Shareholder Support Agreements
Concurrently with the execution of the Agreement,
certain of SunCar’s officers, directors, founders and holders who collectively own approximately 87.86% of SunCar’ voting
stock entered into support agreements, pursuant to which each such holder agreed to vote in favor of the business combination, subject
to the terms of such shareholder support agreements. A copy of the form of shareholder support agreement is attached to this report as
Exhibit 10.1 and incorporated herein by reference.

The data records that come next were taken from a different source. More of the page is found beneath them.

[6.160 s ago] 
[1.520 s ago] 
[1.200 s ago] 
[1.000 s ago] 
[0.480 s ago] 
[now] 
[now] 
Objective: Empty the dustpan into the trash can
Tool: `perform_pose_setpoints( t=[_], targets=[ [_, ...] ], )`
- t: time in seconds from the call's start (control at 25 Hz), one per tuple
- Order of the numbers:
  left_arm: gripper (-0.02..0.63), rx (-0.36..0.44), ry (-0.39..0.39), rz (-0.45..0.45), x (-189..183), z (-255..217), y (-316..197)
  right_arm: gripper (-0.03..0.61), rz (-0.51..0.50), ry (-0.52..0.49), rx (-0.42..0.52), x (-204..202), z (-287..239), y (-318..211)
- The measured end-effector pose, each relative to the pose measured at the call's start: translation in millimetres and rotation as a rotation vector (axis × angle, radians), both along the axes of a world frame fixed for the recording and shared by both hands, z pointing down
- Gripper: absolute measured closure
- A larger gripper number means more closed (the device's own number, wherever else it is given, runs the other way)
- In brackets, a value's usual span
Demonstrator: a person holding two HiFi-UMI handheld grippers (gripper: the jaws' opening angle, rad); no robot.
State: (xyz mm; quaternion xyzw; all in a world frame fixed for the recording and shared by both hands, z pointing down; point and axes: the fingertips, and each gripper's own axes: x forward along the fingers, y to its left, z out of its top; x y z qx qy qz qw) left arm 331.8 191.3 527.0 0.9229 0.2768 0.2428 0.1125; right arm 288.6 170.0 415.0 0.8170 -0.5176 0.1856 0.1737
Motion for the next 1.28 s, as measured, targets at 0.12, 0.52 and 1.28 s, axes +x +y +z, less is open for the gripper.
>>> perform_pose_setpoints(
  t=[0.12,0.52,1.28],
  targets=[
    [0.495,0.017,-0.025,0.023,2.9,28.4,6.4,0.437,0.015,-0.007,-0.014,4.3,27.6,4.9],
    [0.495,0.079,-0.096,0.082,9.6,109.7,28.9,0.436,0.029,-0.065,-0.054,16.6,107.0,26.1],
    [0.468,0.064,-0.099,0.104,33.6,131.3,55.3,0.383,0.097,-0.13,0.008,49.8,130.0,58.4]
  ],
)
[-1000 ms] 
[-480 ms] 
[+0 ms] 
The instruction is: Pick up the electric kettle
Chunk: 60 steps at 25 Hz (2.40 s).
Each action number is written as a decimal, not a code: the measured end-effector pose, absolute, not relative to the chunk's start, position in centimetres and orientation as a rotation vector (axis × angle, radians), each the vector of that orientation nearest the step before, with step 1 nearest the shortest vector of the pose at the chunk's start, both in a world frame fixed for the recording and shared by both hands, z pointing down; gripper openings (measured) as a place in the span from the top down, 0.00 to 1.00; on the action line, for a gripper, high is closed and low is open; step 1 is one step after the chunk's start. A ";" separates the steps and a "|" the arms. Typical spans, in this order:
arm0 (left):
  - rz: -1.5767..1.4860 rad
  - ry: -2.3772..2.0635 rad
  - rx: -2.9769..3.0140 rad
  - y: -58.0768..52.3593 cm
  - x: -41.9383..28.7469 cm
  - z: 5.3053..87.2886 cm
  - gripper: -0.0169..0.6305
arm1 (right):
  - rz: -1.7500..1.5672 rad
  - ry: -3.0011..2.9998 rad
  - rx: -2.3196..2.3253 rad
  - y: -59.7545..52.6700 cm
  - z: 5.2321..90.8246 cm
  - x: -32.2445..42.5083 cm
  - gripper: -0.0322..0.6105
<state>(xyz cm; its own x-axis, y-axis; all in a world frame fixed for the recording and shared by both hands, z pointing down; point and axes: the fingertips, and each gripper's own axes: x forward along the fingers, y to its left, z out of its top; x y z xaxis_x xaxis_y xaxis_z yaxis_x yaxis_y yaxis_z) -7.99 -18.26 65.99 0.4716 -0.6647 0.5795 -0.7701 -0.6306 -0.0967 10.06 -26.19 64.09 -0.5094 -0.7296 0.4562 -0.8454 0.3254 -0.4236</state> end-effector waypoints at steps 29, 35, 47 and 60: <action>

Insider Share Purchase Agreement
In connection with the closing of the transactions,
SunCar and the initial shareholders of Goldenbridge will enter into an Insider Share Purchase Agreement whereby SunCar will agree to buy
up to an aggregate of 400,000 Goldenbridge ordinary shares held by the initial shareholders at a price of $10.00 per share for up to an
aggregate purchase price of $4,000,000.
Escrow Agreement
In connection with the closing of the transactions,
the Purchaser, Ye Zaichang as the representative of SunCar shareholders, and an escrow agent will enter into an Escrow Agreement, pursuant
to which SunCar shareholders will deposit 1,000,000 of their Purchaser Ordinary Shares to secure the indemnification obligations as contemplated
by the Agreement.
Lock-up Agreements
In connection with the closing of the transactions,
Purchaser will enter into Lock-Up Agreements with certain SunCar shareholders, which will provide that such SunCar shareholders will not,
within twelve (12) months from the closing of the business combination and subject to certain exceptions, offer, sell, contract to sell,
pledge or otherwise dispose of, directly or indirectly, any of the ordinary shares issued in connection with the Acquisition Merger, enter
into a transaction that would have the same effect, or enter into any swap, hedge or other arrangement that transfers, in whole or in
part, any of the economic consequences of ownership of such shares, whether any of these transactions are to be settled by delivery of
any such shares, in cash, or otherwise.